Cresce a fila do SUS e o sistema padece de recursos. Filhas de militares estão sendo expulsas do plano de saúde
Elas nasceram sob a promessa de proteção. Filhas de homens que serviram ao Brasil na Aeronáutica, cresceram acreditando que teriam, ao longo da vida, o mesmo amparo que seus pais ajudaram a construir. Agora, com mais de 70, 80 e até 90 anos, descobrem que essa promessa foi rasgada. Elas estão sendo desligadas do sistema de saúde da Aeronáutica. E, o pior, muitas em meio a tratamentos delicados, com doenças crônicas ou graves. Elas engrossam o contingente de brasileiros que na velhice estão descobrindo que a única opção que podem contar é com o Sistema Único de Saúde. Sim, o SUS, que acolheu na pandemia, está acolhendo os 50 mais, cuidando dos casos de intoxicação por metanol, é quem vai acolher essas senhoras. Cresce a fila do SUS e o sistema padece de recursos.
A pensão vitalícia para filhas de militares sempre foi alvo de polêmica. Durante anos, foi vista por parte da sociedade como um privilégio e o mais agravante por representar um peso injustificado nas contas da previdência . Por isso, a legislação mudou: novas filhas de militares já não têm mais direito ao benefício. Mas o grupo que hoje sofre as consequências dessas mudanças viveu e envelheceu sob outras regras, quando a lei ainda assegurava o amparo médico e financeiro.

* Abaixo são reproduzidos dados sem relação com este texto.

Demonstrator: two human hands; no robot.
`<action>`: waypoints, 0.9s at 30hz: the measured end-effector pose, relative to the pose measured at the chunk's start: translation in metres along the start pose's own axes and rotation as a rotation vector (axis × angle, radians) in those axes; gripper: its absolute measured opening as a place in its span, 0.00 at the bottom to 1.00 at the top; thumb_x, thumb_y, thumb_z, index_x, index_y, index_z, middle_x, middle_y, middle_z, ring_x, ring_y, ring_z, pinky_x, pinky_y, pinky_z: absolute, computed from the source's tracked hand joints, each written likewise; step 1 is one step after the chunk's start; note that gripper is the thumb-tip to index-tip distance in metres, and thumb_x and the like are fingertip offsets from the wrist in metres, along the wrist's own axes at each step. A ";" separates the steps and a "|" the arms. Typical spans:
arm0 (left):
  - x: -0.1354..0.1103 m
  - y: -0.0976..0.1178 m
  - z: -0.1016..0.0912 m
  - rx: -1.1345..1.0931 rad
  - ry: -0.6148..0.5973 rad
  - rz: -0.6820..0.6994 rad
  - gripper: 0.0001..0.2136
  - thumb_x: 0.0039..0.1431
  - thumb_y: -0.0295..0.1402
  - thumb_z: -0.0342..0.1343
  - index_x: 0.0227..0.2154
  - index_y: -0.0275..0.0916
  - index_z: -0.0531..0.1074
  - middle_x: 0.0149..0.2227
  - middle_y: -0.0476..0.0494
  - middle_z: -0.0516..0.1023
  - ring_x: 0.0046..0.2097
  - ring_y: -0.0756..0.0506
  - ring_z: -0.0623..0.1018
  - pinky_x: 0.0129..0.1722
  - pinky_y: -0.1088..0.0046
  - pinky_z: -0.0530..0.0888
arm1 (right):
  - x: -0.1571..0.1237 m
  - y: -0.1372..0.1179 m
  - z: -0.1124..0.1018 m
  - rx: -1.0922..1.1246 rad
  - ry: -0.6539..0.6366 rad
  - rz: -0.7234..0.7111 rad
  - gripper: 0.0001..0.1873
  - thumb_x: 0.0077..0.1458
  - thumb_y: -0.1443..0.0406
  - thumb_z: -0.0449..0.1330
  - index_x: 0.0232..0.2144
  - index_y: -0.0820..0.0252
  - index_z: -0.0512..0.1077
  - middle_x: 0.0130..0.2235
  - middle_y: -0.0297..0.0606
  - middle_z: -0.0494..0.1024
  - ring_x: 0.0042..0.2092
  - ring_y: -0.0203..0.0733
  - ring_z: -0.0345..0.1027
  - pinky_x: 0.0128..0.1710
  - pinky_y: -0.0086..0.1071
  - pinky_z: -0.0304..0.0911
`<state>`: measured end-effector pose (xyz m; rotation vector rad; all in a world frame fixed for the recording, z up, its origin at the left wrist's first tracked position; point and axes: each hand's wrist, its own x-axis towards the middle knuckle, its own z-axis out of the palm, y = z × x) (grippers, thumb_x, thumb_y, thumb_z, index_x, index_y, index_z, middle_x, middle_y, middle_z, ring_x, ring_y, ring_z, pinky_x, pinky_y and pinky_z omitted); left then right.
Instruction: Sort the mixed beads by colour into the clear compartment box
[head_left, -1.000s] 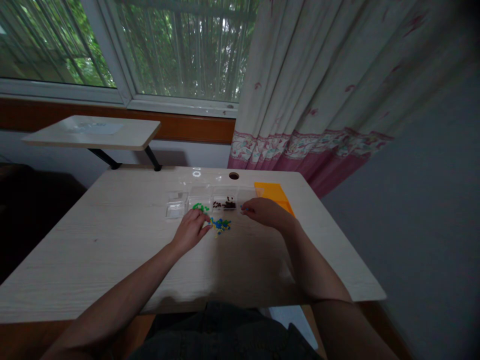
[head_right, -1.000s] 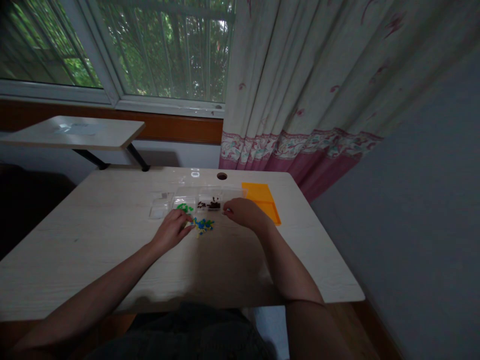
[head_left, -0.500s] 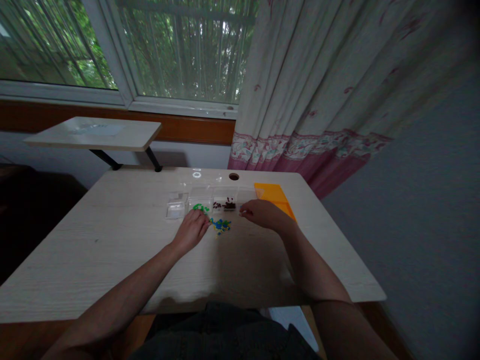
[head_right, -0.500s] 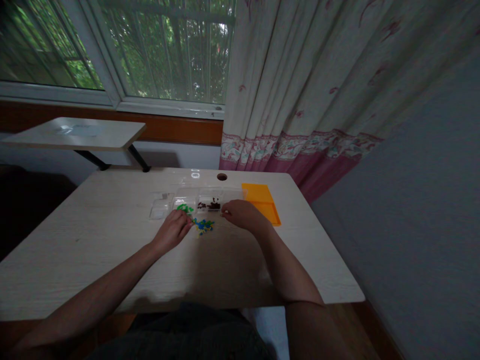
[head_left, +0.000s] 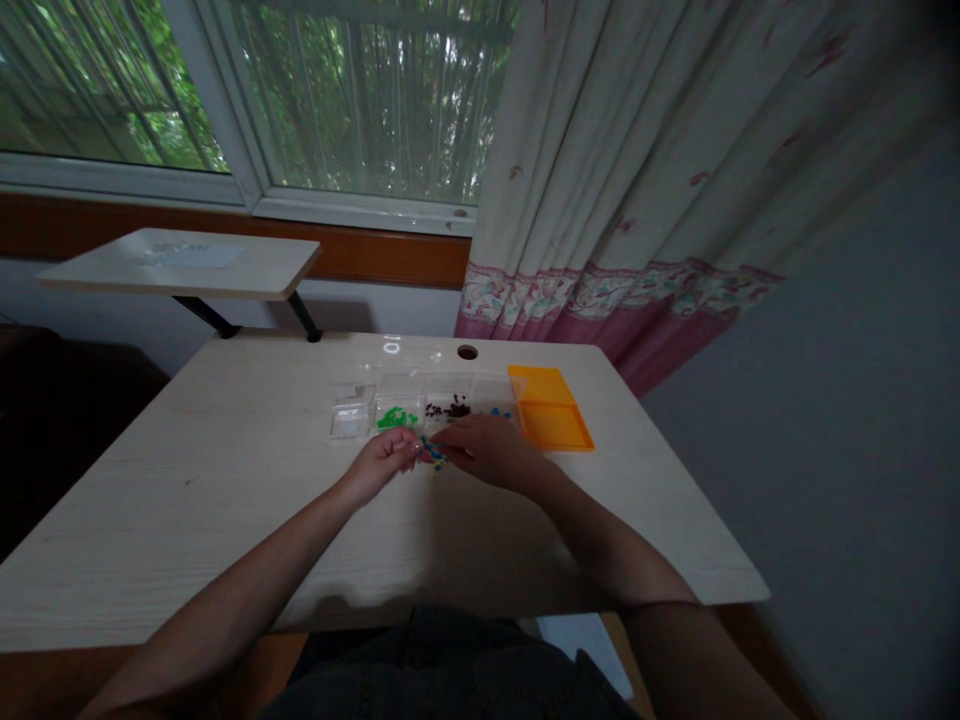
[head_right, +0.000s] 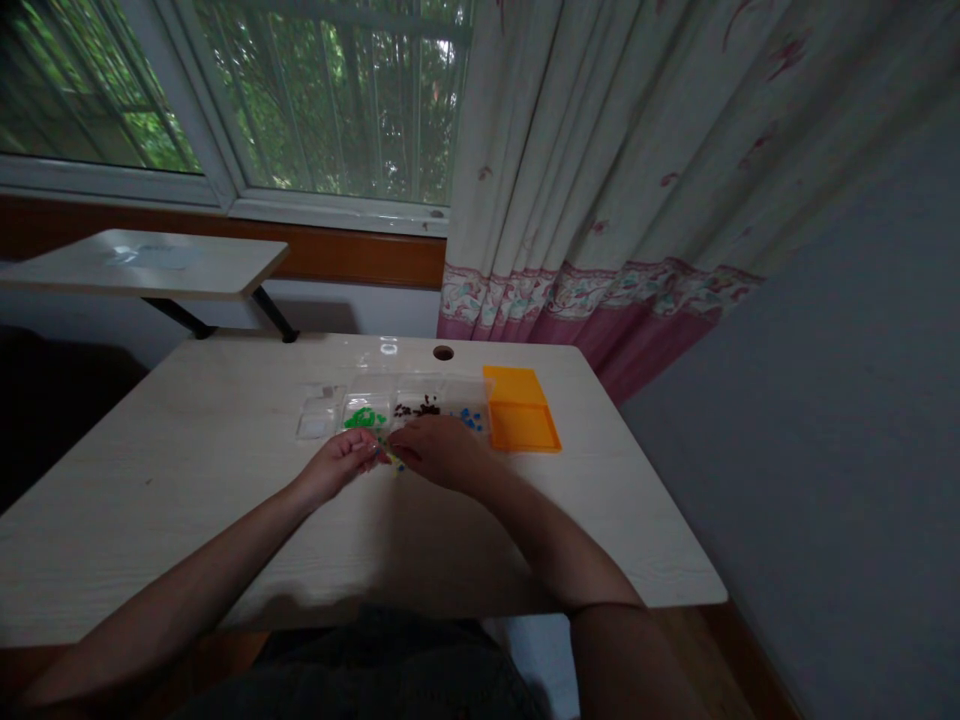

Essas mulheres planejaram suas vidas dentro dessa realidade. Não se prepararam para custear planos privados de saúde. Muito menos para enfrentar o peso da velhice sem o sistema que sempre as acolheu. O pai delas pagou por esse direito quando estava na ativa. E, ao longo das décadas, elas também contribuíram mensalmente, em regime de coparticipação. Nada foi dado de presente. Tudo foi conquistado e sustentado com contribuições.
O Superior Tribunal de Justiça (STJ), ao julgar o Tema 1.080, decidiu que a assistência médico-hospitalar da Força Aérea não é direito adquirido nem vitalício. Trata-se de um benefício condicional. Se a filha pensionista recebe qualquer renda igual ou superior a um salário mínimo, inclusive a pensão deixada pelo pai militar, ela perde o atendimento.
Em outras palavras: a mesma pensão que deveria garantir segurança virou o motivo da exclusão.
Aos 70, 80 ou 90 anos, encontrar um plano de saúde no mercado privado é quase impossível. As mensalidades são altíssimas e as operadoras preferem recusar o risco. Assim, mulheres que sempre estiveram protegidas pelo sistema militar acabam empurradas para o SUS. E justamente no momento da vida em que mais precisam de cuidados e estabilidade. O SUS, por sua vez, está sobrecarregado e com parcos recursos.
O drama dessas pensionistas é mais do que uma questão militar. É um alerta social. Estamos vivendo mais, porém os sistemas, públicos e privados, parecem despreparados para sustentar a longevidade.
Planos privados fogem dos idosos. O sistema militar fecha as portas. E, no fim, é o SUS que vai precisar segurar a barra de uma população que envelhece rapidamente.
Em suma, se até as filhas de militares, que viveram acreditando estar amparadas, foram deixadas à própria sorte, o que esperar do futuro de quem nunca teve essa proteção?